◆ **WHAT IS NEEDED**
The response must consist of the records below, copied exactly.

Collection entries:
--------
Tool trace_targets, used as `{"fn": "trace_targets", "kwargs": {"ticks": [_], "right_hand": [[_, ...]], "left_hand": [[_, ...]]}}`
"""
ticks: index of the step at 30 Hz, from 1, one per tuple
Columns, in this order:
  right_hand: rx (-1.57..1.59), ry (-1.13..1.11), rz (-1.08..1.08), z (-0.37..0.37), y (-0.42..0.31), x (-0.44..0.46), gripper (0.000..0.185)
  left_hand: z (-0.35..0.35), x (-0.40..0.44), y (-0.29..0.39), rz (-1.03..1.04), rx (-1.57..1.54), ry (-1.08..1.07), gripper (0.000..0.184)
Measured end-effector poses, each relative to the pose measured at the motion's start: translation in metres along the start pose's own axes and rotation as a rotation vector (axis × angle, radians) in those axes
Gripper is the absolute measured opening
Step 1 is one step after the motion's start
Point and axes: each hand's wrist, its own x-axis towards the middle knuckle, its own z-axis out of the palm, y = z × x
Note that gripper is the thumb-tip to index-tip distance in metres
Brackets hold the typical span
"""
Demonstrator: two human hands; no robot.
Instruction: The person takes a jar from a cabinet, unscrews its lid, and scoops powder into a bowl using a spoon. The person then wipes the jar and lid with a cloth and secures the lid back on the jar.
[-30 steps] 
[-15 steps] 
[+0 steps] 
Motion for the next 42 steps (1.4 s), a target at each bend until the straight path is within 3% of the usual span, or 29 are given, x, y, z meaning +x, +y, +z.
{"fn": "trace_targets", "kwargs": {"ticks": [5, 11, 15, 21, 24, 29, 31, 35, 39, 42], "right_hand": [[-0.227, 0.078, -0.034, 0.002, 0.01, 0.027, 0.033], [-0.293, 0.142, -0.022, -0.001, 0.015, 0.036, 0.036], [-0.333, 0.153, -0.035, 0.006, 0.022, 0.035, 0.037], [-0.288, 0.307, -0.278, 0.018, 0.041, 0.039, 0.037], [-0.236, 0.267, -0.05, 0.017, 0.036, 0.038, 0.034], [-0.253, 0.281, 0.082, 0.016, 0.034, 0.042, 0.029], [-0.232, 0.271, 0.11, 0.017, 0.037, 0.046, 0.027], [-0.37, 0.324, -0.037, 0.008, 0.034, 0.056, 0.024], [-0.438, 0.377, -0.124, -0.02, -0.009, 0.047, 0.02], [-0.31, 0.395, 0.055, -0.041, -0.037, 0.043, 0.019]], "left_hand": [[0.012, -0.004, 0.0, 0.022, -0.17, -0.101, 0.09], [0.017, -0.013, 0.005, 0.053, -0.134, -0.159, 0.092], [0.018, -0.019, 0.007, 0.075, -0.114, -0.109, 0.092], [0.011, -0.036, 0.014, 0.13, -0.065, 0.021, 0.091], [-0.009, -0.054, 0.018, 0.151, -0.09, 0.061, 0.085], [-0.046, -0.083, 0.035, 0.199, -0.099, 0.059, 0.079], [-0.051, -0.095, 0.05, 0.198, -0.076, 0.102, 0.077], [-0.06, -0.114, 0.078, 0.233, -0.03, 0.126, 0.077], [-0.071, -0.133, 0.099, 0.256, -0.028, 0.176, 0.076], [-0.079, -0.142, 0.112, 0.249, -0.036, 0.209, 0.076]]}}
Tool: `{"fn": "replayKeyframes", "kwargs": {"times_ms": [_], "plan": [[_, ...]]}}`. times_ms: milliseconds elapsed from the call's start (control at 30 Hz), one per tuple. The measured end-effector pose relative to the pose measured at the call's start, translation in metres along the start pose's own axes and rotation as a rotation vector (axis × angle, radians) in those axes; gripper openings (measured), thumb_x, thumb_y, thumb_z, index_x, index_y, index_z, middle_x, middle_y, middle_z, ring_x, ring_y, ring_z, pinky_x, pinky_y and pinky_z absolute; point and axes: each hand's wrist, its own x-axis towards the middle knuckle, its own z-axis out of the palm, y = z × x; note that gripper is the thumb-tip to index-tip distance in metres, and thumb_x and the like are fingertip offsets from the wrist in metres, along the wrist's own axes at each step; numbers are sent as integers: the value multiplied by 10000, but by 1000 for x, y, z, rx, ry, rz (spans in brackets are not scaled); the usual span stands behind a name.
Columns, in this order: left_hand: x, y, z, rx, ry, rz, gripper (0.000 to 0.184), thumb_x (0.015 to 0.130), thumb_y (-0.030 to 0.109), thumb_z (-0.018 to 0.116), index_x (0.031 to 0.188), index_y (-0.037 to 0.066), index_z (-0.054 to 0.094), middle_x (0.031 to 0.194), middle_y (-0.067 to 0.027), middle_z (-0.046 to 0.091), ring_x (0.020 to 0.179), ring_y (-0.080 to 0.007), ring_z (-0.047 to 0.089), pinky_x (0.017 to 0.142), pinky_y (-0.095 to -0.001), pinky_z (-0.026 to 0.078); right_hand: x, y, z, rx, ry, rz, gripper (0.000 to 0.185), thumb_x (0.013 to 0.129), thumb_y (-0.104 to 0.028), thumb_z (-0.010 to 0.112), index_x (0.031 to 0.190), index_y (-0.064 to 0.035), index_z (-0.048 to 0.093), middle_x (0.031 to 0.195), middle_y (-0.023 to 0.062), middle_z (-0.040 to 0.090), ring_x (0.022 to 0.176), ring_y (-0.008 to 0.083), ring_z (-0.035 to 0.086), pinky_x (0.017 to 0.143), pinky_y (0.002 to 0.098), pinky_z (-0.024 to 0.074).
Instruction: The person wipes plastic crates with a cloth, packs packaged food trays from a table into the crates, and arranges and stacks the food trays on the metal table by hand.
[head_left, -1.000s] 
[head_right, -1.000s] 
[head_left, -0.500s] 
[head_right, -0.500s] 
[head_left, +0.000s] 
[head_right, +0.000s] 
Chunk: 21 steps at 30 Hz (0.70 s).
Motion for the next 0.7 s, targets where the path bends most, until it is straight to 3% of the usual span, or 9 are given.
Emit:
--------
◆ **WRITTEN RESPONSE**
Tool trace_targets, used as `{"fn": "trace_targets", "kwargs": {"ticks": [_], "right_hand": [[_, ...]], "left_hand": [[_, ...]]}}`
"""
ticks: index of the step at 30 Hz, from 1, one per tuple
Columns, in this order:
  right_hand: rx (-1.57..1.59), ry (-1.13..1.11), rz (-1.08..1.08), z (-0.37..0.37), y (-0.42..0.31), x (-0.44..0.46), gripper (0.000..0.185)
  left_hand: z (-0.35..0.35), x (-0.40..0.44), y (-0.29..0.39), rz (-1.03..1.04), rx (-1.57..1.54), ry (-1.08..1.07), gripper (0.000..0.184)
Measured end-effector poses, each relative to the pose measured at the motion's start: translation in metres along the start pose's own axes and rotation as a rotation vector (axis × angle, radians) in those axes
Gripper is the absolute measured opening
Step 1 is one step after the motion's start
Point and axes: each hand's wrist, its own x-axis towards the middle knuckle, its own z-axis out of the palm, y = z × x
Note that gripper is the thumb-tip to index-tip distance in metres
Brackets hold the typical span
"""
Demonstrator: two human hands; no robot.
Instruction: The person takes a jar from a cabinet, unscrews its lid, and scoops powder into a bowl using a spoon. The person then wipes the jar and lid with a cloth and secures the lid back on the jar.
[-30 steps] 
[-15 steps] 
[+0 steps] 
Motion for the next 42 steps (1.4 s), a target at each bend until the straight path is within 3% of the usual span, or 29 are given, x, y, z meaning +x, +y, +z.
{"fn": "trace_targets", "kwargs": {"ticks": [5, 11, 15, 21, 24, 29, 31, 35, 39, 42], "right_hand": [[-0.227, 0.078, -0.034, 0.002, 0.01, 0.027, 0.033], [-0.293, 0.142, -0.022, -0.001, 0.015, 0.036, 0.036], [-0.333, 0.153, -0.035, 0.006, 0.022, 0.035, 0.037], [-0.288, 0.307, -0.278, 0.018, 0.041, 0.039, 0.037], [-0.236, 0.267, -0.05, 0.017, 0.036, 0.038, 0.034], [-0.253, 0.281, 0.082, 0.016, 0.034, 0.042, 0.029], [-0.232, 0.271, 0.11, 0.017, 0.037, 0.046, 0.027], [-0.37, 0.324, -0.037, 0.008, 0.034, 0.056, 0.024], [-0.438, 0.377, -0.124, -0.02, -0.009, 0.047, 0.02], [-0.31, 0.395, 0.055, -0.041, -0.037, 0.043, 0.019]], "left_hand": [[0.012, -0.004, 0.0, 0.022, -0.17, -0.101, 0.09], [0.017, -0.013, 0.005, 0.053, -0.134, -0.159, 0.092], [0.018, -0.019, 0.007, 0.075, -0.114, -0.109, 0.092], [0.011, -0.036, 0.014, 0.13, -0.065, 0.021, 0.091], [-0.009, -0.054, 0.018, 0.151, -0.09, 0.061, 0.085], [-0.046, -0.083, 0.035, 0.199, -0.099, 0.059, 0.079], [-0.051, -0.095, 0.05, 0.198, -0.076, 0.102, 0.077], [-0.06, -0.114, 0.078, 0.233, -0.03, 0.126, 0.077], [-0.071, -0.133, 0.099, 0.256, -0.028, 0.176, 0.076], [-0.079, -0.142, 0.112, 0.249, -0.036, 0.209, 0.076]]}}
Tool: `{"fn": "replayKeyframes", "kwargs": {"times_ms": [_], "plan": [[_, ...]]}}`. times_ms: milliseconds elapsed from the call's start (control at 30 Hz), one per tuple. The measured end-effector pose relative to the pose measured at the call's start, translation in metres along the start pose's own axes and rotation as a rotation vector (axis × angle, radians) in those axes; gripper openings (measured), thumb_x, thumb_y, thumb_z, index_x, index_y, index_z, middle_x, middle_y, middle_z, ring_x, ring_y, ring_z, pinky_x, pinky_y and pinky_z absolute; point and axes: each hand's wrist, its own x-axis towards the middle knuckle, its own z-axis out of the palm, y = z × x; note that gripper is the thumb-tip to index-tip distance in metres, and thumb_x and the like are fingertip offsets from the wrist in metres, along the wrist's own axes at each step; numbers are sent as integers: the value multiplied by 10000, but by 1000 for x, y, z, rx, ry, rz (spans in brackets are not scaled); the usual span stands behind a name.
Columns, in this order: left_hand: x, y, z, rx, ry, rz, gripper (0.000 to 0.184), thumb_x (0.015 to 0.130), thumb_y (-0.030 to 0.109), thumb_z (-0.018 to 0.116), index_x (0.031 to 0.188), index_y (-0.037 to 0.066), index_z (-0.054 to 0.094), middle_x (0.031 to 0.194), middle_y (-0.067 to 0.027), middle_z (-0.046 to 0.091), ring_x (0.020 to 0.179), ring_y (-0.080 to 0.007), ring_z (-0.047 to 0.089), pinky_x (0.017 to 0.142), pinky_y (-0.095 to -0.001), pinky_z (-0.026 to 0.078); right_hand: x, y, z, rx, ry, rz, gripper (0.000 to 0.185), thumb_x (0.013 to 0.129), thumb_y (-0.104 to 0.028), thumb_z (-0.010 to 0.112), index_x (0.031 to 0.190), index_y (-0.064 to 0.035), index_z (-0.048 to 0.093), middle_x (0.031 to 0.195), middle_y (-0.023 to 0.062), middle_z (-0.040 to 0.090), ring_x (0.022 to 0.176), ring_y (-0.008 to 0.083), ring_z (-0.035 to 0.086), pinky_x (0.017 to 0.143), pinky_y (0.002 to 0.098), pinky_z (-0.024 to 0.074).
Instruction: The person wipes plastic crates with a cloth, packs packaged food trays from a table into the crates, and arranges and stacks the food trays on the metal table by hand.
[head_left, -1.000s] 
[head_right, -1.000s] 
[head_left, -0.500s] 
[head_right, -0.500s] 
[head_left, +0.000s] 
[head_right, +0.000s] 
Chunk: 21 steps at 30 Hz (0.70 s).
Motion for the next 0.7 s, targets where the path bends most, until it is straight to 3% of the usual span, or 9 are given.
Emit:

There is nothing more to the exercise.